Il paraît que Mme de Gramont portait toujours sur elle ces deux pages de mon écriture, et je fus sensiblement touchée de cette marque de son attachement pour moi ; j’en fus édifiée, je puis dire, et voici que j’ordonne à Dupont d’ajouter ces deux vieilles feuilles manuscrites à cette page où j’en vais rester pour aujourd’hui.
« Quelle douceur, ô mon frère ! n’y a-t-il point dans cette pensée ; nous avons été formés dans le même sein, nous avons été reçus dans le même berceau, nous avons donné aux mêmes parens les noms chéris de Père et de Mère : ils ont fait pour nous les mêmes vœux, et la gloire que nous tirons de nos ancêtres nous est commune. Une femme est chère, des enfans sont aimables et des amis sont précieux, mais les sentimens que nous prenons dans la suite de notre vie ne sauraient avoir la profondeur et la solidité de ceux qui sont nés avec nous. »

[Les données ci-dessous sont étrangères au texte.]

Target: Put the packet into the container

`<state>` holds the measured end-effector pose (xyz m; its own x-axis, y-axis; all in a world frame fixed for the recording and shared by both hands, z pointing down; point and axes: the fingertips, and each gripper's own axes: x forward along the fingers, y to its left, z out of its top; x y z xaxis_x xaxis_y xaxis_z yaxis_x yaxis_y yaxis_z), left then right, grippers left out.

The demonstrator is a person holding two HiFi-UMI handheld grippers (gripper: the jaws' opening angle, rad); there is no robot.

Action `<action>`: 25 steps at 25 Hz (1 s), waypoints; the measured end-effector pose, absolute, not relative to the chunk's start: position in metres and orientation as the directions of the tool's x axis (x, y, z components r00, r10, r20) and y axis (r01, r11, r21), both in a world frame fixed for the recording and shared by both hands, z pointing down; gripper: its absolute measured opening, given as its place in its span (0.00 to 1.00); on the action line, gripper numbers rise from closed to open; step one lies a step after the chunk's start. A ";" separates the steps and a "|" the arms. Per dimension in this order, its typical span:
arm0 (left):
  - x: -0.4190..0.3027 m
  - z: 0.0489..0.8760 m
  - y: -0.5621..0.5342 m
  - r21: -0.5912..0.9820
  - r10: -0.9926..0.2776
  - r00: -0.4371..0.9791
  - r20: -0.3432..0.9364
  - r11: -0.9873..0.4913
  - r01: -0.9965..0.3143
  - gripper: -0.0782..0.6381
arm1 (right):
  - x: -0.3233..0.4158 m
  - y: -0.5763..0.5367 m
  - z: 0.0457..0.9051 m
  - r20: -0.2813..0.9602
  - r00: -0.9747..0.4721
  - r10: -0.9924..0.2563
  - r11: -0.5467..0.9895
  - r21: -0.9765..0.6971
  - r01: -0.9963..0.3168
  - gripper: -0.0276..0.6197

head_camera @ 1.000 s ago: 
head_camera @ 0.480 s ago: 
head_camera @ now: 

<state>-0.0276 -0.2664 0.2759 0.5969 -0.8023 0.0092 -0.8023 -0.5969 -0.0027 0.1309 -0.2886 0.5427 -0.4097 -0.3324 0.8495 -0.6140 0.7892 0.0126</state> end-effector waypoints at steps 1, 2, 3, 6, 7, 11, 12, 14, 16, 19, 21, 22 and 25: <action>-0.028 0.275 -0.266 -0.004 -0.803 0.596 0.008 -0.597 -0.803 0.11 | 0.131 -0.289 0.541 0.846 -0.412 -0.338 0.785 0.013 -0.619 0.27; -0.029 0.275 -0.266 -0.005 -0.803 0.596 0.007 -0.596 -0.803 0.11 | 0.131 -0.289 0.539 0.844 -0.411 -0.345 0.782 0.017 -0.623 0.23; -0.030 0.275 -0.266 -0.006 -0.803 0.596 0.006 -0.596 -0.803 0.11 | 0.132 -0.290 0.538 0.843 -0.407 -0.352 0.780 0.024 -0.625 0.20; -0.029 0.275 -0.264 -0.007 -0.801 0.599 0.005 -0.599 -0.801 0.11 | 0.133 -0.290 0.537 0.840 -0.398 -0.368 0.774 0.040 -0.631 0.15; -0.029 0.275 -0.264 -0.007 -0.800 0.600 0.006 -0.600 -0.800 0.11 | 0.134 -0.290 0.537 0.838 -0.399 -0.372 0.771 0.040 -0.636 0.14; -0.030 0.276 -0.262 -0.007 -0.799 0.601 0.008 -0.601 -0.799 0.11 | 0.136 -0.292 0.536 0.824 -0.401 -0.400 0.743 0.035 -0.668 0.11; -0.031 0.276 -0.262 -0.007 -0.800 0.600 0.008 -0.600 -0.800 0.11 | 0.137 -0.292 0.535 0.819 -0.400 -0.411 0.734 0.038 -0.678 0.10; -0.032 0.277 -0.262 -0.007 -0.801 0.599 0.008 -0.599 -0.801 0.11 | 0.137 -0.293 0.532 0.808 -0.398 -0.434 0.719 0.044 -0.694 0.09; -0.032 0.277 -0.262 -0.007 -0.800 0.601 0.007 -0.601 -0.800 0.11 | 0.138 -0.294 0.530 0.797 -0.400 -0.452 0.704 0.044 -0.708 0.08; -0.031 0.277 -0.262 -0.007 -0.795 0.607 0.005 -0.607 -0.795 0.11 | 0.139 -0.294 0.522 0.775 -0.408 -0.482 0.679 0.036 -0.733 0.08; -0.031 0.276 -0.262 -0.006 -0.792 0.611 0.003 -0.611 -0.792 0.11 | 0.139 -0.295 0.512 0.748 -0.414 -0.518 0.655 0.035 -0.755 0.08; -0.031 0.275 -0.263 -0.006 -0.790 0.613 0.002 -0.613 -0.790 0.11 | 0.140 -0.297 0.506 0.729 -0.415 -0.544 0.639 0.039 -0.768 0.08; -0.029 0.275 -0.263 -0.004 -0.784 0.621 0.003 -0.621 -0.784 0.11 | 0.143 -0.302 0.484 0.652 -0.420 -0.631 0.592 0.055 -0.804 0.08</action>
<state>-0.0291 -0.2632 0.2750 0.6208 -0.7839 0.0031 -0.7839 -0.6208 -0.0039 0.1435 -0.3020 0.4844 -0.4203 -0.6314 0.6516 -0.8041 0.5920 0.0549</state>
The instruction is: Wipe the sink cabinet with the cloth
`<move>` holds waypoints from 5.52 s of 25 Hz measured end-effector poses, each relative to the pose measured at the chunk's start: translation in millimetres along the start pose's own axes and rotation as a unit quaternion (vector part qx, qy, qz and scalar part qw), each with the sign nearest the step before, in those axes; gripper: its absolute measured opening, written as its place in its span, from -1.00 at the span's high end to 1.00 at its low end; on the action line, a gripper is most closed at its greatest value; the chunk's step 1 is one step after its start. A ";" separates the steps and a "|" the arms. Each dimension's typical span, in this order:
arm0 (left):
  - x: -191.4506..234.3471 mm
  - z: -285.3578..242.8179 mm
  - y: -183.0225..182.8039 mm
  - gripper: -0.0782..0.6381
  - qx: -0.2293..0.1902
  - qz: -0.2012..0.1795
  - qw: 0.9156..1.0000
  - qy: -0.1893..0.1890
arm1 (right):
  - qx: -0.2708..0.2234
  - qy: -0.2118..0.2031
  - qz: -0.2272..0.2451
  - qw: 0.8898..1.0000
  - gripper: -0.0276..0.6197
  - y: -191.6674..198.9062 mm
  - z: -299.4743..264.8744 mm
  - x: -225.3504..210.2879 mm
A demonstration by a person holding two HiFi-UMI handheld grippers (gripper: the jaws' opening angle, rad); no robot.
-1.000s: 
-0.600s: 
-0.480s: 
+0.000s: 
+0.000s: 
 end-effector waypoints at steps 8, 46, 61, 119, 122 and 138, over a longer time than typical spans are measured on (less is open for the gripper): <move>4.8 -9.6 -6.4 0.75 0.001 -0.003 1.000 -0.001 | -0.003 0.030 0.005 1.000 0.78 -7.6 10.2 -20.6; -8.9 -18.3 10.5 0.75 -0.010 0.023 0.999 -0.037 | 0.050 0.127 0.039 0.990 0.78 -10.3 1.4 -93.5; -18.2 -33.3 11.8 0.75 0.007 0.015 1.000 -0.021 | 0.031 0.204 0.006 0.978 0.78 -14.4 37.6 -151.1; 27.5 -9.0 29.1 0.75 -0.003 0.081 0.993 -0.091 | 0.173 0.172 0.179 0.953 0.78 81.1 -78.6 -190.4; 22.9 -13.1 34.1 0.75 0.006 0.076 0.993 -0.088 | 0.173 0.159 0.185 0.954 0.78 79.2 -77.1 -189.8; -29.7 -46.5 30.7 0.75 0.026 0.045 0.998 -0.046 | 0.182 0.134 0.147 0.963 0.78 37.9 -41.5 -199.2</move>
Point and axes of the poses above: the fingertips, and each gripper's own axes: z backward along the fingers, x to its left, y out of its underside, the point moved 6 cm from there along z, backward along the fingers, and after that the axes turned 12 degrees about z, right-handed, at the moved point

« Grand Dieu ! finissez mes peines en guérissant mes plaies ; fixez mes irrésolutions ; soulagez mon cœur en brisant ses chaînes ; je les déteste et je n’ai pas le courage d’y toucher. Laissez-vous fléchir à mes vœux et ne regardez pas mes œuvres. Écoutez mes désirs et fermez les yeux sur mes faiblesses. Terminez le combat que je sens en moi. Rendez-vous le maître de mon âme. Devenez le plus fort dans mon cœur. Ce n’est plus moi qui vous résiste, ô mon Dieu ! c’est la faiblesse, c’est l’ascendant de la corruption, c’est le long usage du mal. Prenez-moi donc pour votre partage, arrachez-moi au monde et aux créatures pour lesquelles vous ne m’aviez point fait, et détruisez en moi cette créature du péché qui est devenue plus forte que moi-même. Donnez-moi le courage de correspondre à cette grâce divine que je porte au milieu des écueils, dans un vase bien fragile ! Seigneur, ayez pitié de moi ; c’est le seul cri, la seule prière qui puisse exprimer tout à la fois les vœux que je forme et les besoins que je ressens. »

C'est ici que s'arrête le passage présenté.